The final page was a quote from the character "Ego" (remember him?) indirectly comparing the skill of the character Remy to the film itself. Nice touch.

"Ratatouille" won Best Animated Feature Film (it was up against "Persepolis" - which I never even heard of - and "Surf's Up" - which my kids made me watch).

Hollywood must love sequels, or at least someone in Burbank must have thought these promotional brochures were a great return on investment (hey, got my attention). Read more in "Part II."

"For Your Consideration" (Part II)

As I shared in "Part I" of this blog entry, about a year ago we received via our Sunday Los Angeles Times two expensive, four-color glossy brochures designed to promote Miramax's "There Will Be Blood" and Disney/Pixar's "Ratatouille."

Hollywood loves sequels. Over a couple of Sundays in this past December, we received two more promotional brochures in our paper.

As you can see from the photos, the first was for "Wall-E," another Disney/Pixar film.

Over the top doesn't describe this brochure. These photos don't do justice.

This promotional for "Wall-E" is forty eight pages on heavy, glossy cardstock. It's beyond what you'd expect a company like Apple or Microsoft to send to their stockholders. If it was designed to attract attention simply based on "size and scope," I'd say it succeeded. What's incredible to me is that a brochure of this magnitude was placed inside tens of thousands of copies of the Sunday edition of the Los Angeles Times in targeted zip codes here on the westside of Los Angeles.

Huge color photos were set against glowing reviews of the film.

Time, Newsweek, the Wall Street Journal, the New York Times, the Los Angeles Times all had wonderful things to say about the film ... and this brochure is a reminder of that.

A week after receiving the "Wall-E" brochure, we found another promotional insert in our Sunday paper. This time it was for the film "Bolt."

Seems a little ironic - as both of these films are owned by Disney. I guess someone in Burbank really wants to make sure their studio walks away with "Best Animated Feature" (as well as - I'm sure - awards in other categories).

As you can see, the "For Your Consideration" promotional for "Bolt" was a calendar. My 9 year old immediately asked if he could have it (he's got it hanging on the wall in his room).

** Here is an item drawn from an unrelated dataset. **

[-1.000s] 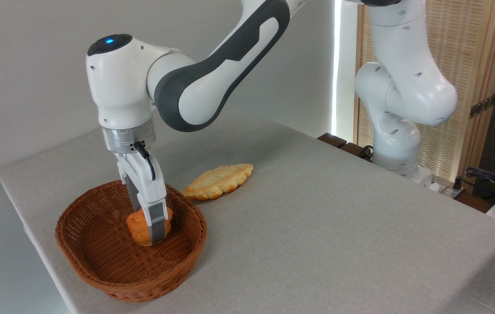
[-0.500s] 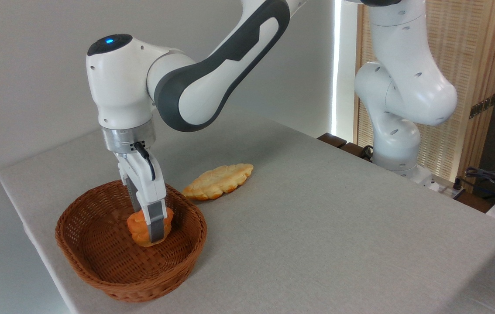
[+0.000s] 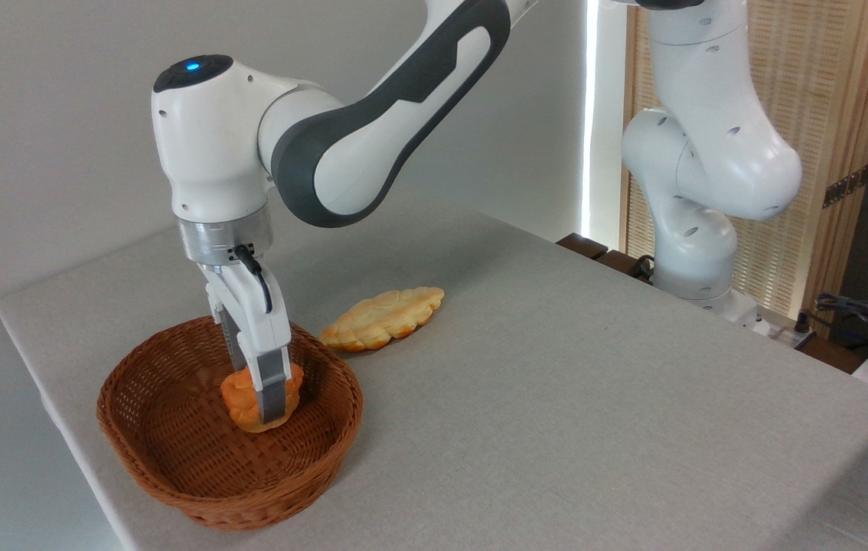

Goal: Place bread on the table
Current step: 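Close the gripper on the orange bread roll in the basket, then lift the roll out of the basket and carry it toward the pastry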

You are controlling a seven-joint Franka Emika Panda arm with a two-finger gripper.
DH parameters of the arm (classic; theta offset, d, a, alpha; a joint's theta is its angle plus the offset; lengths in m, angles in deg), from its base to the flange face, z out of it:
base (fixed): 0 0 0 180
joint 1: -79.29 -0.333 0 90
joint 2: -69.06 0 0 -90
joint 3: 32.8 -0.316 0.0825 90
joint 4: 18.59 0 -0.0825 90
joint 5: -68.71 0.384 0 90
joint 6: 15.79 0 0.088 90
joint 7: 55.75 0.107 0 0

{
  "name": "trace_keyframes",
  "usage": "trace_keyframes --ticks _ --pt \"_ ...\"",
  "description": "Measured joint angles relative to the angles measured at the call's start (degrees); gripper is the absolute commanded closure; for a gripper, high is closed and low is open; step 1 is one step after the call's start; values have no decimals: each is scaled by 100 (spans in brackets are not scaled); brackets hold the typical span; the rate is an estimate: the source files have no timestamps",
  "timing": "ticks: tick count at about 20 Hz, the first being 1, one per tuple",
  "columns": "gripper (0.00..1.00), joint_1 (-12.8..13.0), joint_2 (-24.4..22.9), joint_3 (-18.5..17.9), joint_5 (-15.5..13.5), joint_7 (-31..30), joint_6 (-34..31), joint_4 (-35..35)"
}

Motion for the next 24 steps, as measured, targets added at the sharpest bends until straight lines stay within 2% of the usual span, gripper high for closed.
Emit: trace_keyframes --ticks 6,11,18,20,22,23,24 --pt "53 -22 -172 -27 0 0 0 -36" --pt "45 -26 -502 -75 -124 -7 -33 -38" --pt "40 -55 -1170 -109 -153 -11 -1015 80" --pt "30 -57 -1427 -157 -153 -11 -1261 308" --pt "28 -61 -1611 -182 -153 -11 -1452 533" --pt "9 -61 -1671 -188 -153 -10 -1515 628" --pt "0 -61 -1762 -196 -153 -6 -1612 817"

"Bolt" was an enjoyable film - one our family actually went and saw in the theater. According to it's been nominated for six Academy Awards:

The last page (as well as the back of the calendar) was entitled "For Your Consideration" - an appeal to members of the Academy (and those in their zip code? Again, I have no idea why we received this). You can click on any of these images for a larger view.

Thinking about the upcoming Academy Awards, I'm reminded of much earlier award ceremonies mentioned in the New Testament. Almost 2000 years ago, the Apostle Paul, a leader in the early church, compared the Christian life to the ancient Olympic Games:

"Do you not know that in a race all the runners run, but only one gets the prize? Run in such a way to get the prize. Everyone who competes in the games goes into strict training. They do it to get a crown that will not last; but we do it to get a crown that will last forever." Paul's 1st letter to the church in the city of Corinth 9:24-25

Interesting that Paul wasn't critical of the ancient Olympic games he was referencing. Studio executives green light millions of dollars in the pursuit of an award that, while notable, is ultimately temporal. As a Christian, I often settle for the mediocre in my own life when God calls believers to run, to strive, to fight, to excel.

I'm impressed with the effort studios make toward promoting and marketing a film. I hope I would put that same, no - much greater energy - towards Christ and His Kingdom.

Looking forward to seeing how "Wall-E" and "Bolt" do in their completion, Sunday evening February 22nd.

And thanks for the fun brochure and calendar.